Without the images, print every line of the material below exactly as given.

[Stored data Boundary: Start]

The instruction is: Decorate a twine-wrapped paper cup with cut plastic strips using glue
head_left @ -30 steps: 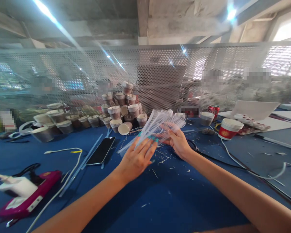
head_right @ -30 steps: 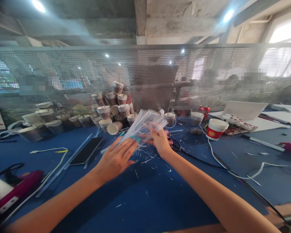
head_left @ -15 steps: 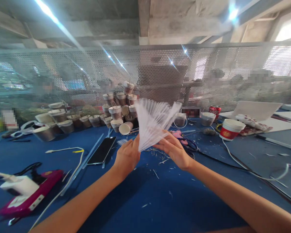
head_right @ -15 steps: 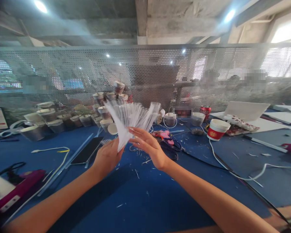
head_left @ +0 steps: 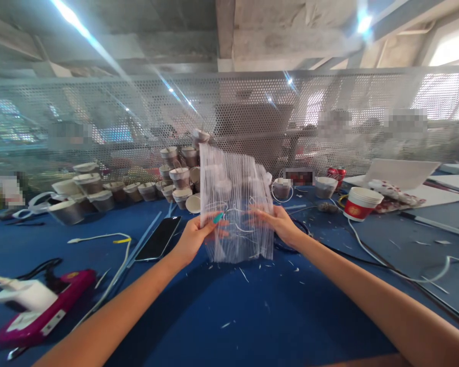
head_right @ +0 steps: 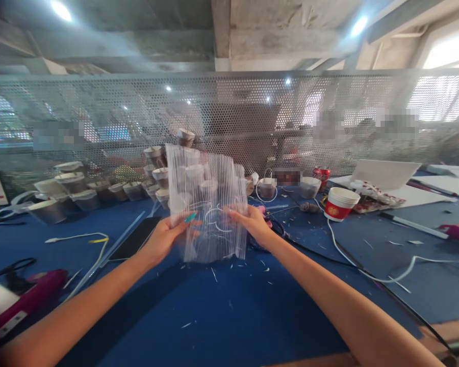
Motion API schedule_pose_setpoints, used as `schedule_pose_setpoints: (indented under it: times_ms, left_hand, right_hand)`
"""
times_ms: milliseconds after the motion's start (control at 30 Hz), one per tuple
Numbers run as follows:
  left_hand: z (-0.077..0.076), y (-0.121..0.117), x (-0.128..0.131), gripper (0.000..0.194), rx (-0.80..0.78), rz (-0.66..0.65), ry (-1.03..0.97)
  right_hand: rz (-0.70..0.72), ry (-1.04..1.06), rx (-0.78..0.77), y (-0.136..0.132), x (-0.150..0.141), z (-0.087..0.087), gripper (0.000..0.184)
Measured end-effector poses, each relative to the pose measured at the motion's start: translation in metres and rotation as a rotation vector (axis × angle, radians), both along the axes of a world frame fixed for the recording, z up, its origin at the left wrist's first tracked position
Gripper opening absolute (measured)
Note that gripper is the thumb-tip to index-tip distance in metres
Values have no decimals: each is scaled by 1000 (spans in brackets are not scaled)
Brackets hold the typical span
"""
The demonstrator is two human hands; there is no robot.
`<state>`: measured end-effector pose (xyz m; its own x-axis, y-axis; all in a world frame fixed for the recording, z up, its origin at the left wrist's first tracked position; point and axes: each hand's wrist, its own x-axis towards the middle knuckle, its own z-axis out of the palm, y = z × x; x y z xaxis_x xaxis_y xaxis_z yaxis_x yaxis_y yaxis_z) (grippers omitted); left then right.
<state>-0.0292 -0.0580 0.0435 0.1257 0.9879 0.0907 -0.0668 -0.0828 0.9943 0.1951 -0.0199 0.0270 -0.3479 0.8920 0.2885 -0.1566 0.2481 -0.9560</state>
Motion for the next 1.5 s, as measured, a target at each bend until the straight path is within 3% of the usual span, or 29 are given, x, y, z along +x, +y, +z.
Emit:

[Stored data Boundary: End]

• [Result]:
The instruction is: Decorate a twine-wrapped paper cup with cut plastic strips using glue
head_left @ -30 steps: 
head_right @ -30 steps: 
head_left @ -15 steps: 
head_right @ -15 steps: 
head_left @ +0 steps: 
head_right @ +0 steps: 
Motion API schedule_pose_setpoints, used as `schedule_pose_setpoints: (indented under it: times_ms, left_hand, right_hand)`
"""
times_ms: milliseconds after the motion's start (control at 30 Hz), one per tuple
Numbers run as follows:
  left_hand: z (-0.077..0.076), y (-0.121..0.117), x (-0.128..0.131), gripper (0.000..0.194), rx (-0.80..0.78), rz (-0.66..0.65), ry (-1.03..0.97)
  right_hand: rz (-0.70..0.72), ry (-1.04..1.06), rx (-0.78..0.77), y (-0.136..0.132), x (-0.150..0.141), z (-0.087..0.087), gripper (0.000..0.184)
Measured end-effector poses, each relative to the pose measured at the motion's start: translation in metres and rotation as a rotation vector (axis × angle, radians), both along the axes of a world frame fixed for the recording, z up, its origin at the left wrist's first tracked position
Gripper opening absolute (measured)
Note that gripper is the thumb-tip to index-tip distance in metres
Values have no decimals: each is scaled by 1000 (spans in brackets are not scaled)
Brackets hold the typical span
"""
The demonstrator is two human hands; there is no robot.
`<state>`: measured end-effector pose (xyz m; its own x-axis, y-axis; all in a world frame fixed for the recording, z up, its origin at the left wrist's first tracked position; point and axes: each hand's wrist, its own x-axis towards the middle knuckle, its own z-axis out of the palm, y = z × x; x y z xaxis_x xaxis_y xaxis_z yaxis_x yaxis_y yaxis_z) (grippers omitted); left then right.
<state>-0.0292 -0.0580 0.0435 0.1257 0.9879 0.0907 -0.0668 -0.0828 0.9943 0.1951 -0.0199 0.0270 -0.3479 0.8920 0.2885 -0.1566 0.2481 -0.9560</state>
Motion for the next 1.5 s, as measured, a target at each bend until the straight path is within 3% of the usual span, or 29 are given, x, y, z along +x, +y, +z.
Emit:

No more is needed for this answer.